Нужная мне стопка такой высоты, что чудом держится вертикально. Я стараюсь вытянуть нужный конверт предельно аккуратно, но всё равно вызываю небольшую бумажную лавину.
– Я же сказала – срочно! – говорю беспомощно. Да, всё верно, срок отправки именно такой – хоть что-то она запомнила верно! А то, что между рабочими днями полторы недели каникул…
– Все так говорят, – с видом оскорблённой невинности парирует Алёна, даже не пытаясь собирать рассыпавшиеся конверты. – Я на всё Министерство одна, если все будут без очереди лезть…
Она победно оглядывает коллег – и натыкается на взгляд торчащего в окошке директора. Тот зловеще шевелит усами:
– Катерина Пална! Это же наш конвертик, да? А вы знаете ли, барышня…

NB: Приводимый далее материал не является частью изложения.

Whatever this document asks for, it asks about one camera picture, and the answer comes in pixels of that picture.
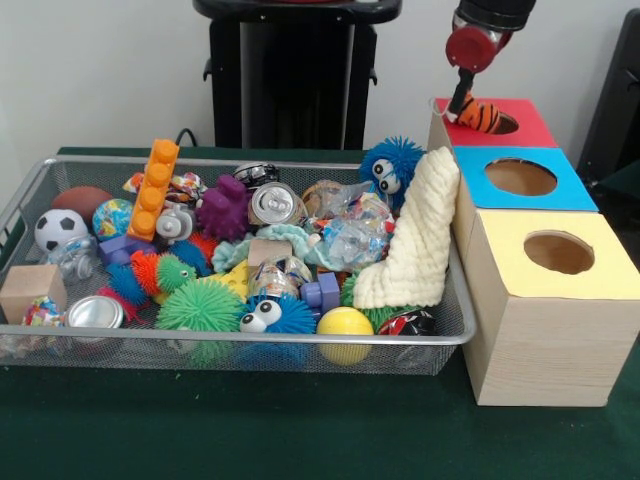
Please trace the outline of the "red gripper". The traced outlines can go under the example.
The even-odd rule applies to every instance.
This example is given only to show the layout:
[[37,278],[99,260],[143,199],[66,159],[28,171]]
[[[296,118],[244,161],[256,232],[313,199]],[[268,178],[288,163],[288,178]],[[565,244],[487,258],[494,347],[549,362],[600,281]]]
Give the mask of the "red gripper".
[[471,91],[474,73],[486,70],[502,46],[502,34],[478,26],[455,28],[445,45],[445,54],[452,66],[458,67],[459,82],[447,107],[447,119],[455,123],[467,94]]

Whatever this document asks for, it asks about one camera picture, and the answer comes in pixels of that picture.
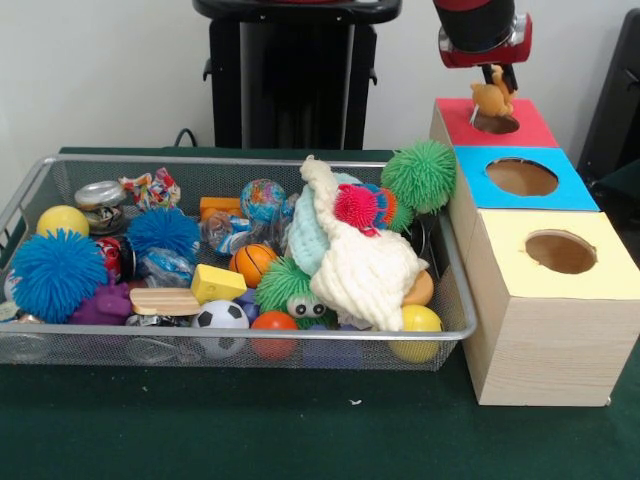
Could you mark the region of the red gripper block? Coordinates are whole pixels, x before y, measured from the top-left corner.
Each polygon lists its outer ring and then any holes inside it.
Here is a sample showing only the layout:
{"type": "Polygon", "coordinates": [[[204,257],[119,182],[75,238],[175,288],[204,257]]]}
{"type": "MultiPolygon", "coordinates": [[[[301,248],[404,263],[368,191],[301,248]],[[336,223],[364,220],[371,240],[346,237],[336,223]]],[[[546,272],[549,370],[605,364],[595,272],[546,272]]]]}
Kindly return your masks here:
{"type": "Polygon", "coordinates": [[[510,94],[518,90],[513,69],[514,63],[525,62],[530,55],[532,45],[533,22],[531,16],[515,14],[504,40],[488,50],[465,52],[457,49],[443,28],[438,33],[438,47],[441,60],[447,68],[471,68],[481,66],[484,81],[494,85],[494,65],[503,64],[503,81],[510,94]]]}

Он переключается на Алёну и заново заводится насчёт жалоб и профнепригодности. Юля у окошка вжимается в кресло и жалобно оглядывается. Собравшаяся за скандалистом очередь из трёх бабок – откуда только взялись! – осуждающе кивает и поддакивает. Я выскакиваю из канцелярии, оббегаю пост охраны, чтобы оказаться по ту сторону окошка, и на ходу вскрываю конверт. Надеюсь, у Алёны хватит ума помолчать…
Нет, конечно.
– Андрей Степанович! Ваши документы!
Директор, увлечённый руганью, пытается от меня отмахнуться, но по ту сторону окошка я уже вижу Валентину Владимировну, которая мягко, но решительно отодвигает Алёну в сторону. Света во втором окошке отвлекает на себя бабок – я улавливаю что-то насчёт ведьминского профсоюза и почётной Бабы-яги прошлого года.
Хорошо, что я не взяла с собой дракона. Не хватало, чтоб он перепугался и таки в кого-нибудь вцепился – ладно ещё в дуру Алёну, а если в кого из посетителей?..
– А жалобу я напишу, точно напишу, – напоследок обещает директор. Презрительно фыркает сквозь усы в сторону канцелярии, потом оборачивается ко мне. – И на вас тоже, вот лично на приём к министру приду!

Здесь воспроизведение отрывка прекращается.